[[ DATA PROVIDED open ]]

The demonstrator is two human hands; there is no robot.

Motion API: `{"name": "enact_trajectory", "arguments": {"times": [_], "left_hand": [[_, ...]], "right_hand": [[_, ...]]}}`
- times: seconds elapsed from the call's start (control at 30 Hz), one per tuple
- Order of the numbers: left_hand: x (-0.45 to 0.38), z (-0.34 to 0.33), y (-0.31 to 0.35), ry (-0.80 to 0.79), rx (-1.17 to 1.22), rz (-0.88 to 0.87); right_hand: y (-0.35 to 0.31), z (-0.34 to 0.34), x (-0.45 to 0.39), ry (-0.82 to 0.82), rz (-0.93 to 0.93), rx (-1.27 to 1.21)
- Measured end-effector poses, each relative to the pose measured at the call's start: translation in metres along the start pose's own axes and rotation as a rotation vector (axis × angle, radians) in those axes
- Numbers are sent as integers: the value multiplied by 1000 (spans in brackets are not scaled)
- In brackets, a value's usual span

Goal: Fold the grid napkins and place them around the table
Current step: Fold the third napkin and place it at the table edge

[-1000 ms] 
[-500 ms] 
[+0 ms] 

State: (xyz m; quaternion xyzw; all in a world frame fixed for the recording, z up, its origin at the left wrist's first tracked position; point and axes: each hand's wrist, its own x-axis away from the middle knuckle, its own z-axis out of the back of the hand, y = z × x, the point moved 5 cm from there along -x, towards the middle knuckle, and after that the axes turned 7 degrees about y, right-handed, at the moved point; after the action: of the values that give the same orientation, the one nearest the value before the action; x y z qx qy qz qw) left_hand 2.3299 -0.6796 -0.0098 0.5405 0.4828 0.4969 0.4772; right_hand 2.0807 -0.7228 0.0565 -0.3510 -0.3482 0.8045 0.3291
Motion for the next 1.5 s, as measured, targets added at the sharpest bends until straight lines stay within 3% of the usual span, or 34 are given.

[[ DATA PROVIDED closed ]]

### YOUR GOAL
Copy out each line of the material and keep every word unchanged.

### RESPONSE TO THIS EXERCISE
The demonstrator is two human hands; there is no robot.

Motion API: `{"name": "enact_trajectory", "arguments": {"times": [_], "left_hand": [[_, ...]], "right_hand": [[_, ...]]}}`
- times: seconds elapsed from the call's start (control at 30 Hz), one per tuple
- Order of the numbers: left_hand: x (-0.45 to 0.38), z (-0.34 to 0.33), y (-0.31 to 0.35), ry (-0.80 to 0.79), rx (-1.17 to 1.22), rz (-0.88 to 0.87); right_hand: y (-0.35 to 0.31), z (-0.34 to 0.34), x (-0.45 to 0.39), ry (-0.82 to 0.82), rz (-0.93 to 0.93), rx (-1.27 to 1.21)
- Measured end-effector poses, each relative to the pose measured at the call's start: translation in metres along the start pose's own axes and rotation as a rotation vector (axis × angle, radians) in those axes
- Numbers are sent as integers: the value multiplied by 1000 (spans in brackets are not scaled)
- In brackets, a value's usual span

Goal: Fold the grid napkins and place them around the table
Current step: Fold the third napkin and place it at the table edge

[-1000 ms] 
[-500 ms] 
[+0 ms] 

State: (xyz m; quaternion xyzw; all in a world frame fixed for the recording, z up, its origin at the left wrist's first tracked position; point and axes: each hand's wrist, its own x-axis away from the middle knuckle, its own z-axis out of the back of the hand, y = z × x, the point moved 5 cm from there along -x, towards the middle knuckle, and after that the axes turned 7 degrees about y, right-handed, at the moved point; after the action: of the values that give the same orientation, the one nearest the value before the action; x y z qx qy qz qw) left_hand 2.3299 -0.6796 -0.0098 0.5405 0.4828 0.4969 0.4772; right_hand 2.0807 -0.7228 0.0565 -0.3510 -0.3482 0.8045 0.3291
Motion for the next 1.5 s, as measured, targets added at the sharpest bends until straight lines stay within 3% of the usual span, or 34 are given.

With this, the exercise has been completed.